Il se levait alors, attiré par la porte vitrée laissée ouverte par ma maladresse ! Malgré mes efforts pour rester cachée, il m’avait vu une fois passé devant l’armoire, face au balcon. Son masque perlé d’or avançait vers moi, impassible, mais ses yeux verts brillaient merveilleusement, il m’envoûtait.

– Dansez avec moi, m’invitait ce masque de mystère, alors que son corps se rapprochait du mien, dans une valse douce.

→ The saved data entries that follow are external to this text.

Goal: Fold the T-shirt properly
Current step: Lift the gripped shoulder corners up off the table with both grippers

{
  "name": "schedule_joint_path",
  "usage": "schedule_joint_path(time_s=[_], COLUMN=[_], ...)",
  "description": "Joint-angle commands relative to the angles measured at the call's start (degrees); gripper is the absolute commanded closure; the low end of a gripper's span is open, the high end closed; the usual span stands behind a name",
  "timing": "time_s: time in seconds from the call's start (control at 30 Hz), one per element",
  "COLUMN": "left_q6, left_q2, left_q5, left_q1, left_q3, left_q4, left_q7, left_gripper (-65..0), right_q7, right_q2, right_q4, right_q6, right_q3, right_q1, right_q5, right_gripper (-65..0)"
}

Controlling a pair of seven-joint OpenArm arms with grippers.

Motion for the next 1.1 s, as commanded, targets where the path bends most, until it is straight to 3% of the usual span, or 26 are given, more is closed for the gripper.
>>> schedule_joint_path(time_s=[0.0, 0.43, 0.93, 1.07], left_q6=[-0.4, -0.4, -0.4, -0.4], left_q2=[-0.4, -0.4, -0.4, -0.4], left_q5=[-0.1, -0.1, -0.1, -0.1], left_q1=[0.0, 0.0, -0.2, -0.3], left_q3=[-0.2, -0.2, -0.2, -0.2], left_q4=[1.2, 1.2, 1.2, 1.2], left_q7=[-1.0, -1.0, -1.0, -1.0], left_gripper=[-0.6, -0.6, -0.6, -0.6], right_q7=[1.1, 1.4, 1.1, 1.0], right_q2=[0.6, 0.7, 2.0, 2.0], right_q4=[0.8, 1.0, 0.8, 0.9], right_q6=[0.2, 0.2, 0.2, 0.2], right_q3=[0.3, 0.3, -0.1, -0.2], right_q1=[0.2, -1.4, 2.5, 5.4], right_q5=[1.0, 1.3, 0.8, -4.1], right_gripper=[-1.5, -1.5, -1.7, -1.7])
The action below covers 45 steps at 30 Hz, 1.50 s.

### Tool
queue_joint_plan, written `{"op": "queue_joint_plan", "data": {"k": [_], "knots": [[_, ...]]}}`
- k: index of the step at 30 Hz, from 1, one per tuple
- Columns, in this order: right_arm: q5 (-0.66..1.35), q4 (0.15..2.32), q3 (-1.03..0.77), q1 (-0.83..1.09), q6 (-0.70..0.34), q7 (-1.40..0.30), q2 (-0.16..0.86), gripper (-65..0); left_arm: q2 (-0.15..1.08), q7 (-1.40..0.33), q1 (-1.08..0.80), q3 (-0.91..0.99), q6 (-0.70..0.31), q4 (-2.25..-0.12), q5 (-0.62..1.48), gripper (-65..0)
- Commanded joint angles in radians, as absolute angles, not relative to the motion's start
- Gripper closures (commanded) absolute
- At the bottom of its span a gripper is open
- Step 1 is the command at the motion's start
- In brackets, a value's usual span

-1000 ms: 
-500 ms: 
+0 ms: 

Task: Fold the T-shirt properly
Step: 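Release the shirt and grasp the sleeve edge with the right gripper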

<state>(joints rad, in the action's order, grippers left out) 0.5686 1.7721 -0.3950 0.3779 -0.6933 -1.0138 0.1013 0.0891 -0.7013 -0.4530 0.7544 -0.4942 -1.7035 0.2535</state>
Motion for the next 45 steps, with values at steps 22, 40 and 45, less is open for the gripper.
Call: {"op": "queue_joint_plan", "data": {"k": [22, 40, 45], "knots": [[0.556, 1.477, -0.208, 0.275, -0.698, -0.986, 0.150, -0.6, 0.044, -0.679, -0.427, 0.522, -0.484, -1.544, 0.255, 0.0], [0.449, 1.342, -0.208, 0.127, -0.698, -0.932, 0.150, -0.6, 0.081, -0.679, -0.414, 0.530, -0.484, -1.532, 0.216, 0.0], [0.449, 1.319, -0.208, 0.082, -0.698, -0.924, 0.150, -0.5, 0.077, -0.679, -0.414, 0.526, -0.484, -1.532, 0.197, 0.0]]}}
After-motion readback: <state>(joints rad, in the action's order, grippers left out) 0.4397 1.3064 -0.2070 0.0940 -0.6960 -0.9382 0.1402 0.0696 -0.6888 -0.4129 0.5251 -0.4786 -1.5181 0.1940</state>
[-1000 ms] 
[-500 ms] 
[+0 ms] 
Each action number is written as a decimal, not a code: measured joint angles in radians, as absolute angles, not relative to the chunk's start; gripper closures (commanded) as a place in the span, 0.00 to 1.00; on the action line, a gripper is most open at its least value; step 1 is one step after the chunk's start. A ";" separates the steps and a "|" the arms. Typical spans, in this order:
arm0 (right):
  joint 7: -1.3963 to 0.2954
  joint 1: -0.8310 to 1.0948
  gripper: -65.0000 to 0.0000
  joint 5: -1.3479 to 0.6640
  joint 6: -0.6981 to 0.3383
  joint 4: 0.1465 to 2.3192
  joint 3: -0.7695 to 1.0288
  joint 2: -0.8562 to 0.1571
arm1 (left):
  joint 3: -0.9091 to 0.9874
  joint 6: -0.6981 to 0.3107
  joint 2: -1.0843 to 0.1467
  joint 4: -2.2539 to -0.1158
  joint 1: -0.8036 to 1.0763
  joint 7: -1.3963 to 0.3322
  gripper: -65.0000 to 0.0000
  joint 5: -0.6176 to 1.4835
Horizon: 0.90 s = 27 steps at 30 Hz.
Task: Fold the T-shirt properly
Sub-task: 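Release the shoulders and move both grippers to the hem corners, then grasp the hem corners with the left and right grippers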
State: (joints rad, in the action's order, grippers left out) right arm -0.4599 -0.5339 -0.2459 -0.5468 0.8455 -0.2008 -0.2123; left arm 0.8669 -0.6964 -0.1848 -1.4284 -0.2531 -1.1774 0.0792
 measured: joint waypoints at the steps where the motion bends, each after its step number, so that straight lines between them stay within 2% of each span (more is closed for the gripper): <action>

Il me contemplait sans détour cette fois, nos deux êtres s’étaient rejoint dans cette chambre obscure, je voulais comprendre qui était ce prince de la nuit, mais les mots ne suffisaient pas. Son regard était avide, animé d’une lueur de passion qui me guidait dans cette danse tourbillonnante. Je pouvais entendre la musique de son cœur dans sa poitrine, son visage caché s’approchait du mien sans que je ne veuille l’en empêcher. Ces sentiments étranges jaillissaient alors que nos bouches se mêlaient dans un baiser ardent.

Ma main effleurait ce masque secret, je l’arrachais soudainement ! Il me poussait violemment loin de lui, pour cacher son visage découvert de ses mains, me tournant le dos. Je caressais tendrement son dos voûté, pour me retrouver devant lui. Il me montrait son visage brûlé, où de terribles scarifications avaient creusé la peau jadis, comme il avait dû souffrir. Je l’aimais tellement déjà que je succombais à lui, mon cœur l’acceptait malgré son secret, au-delà du masque et des blessures du passé. J’offrais mon amour inconditionnel à cet homme masqué, je garderais son secret jusqu’à la fin de mes jours.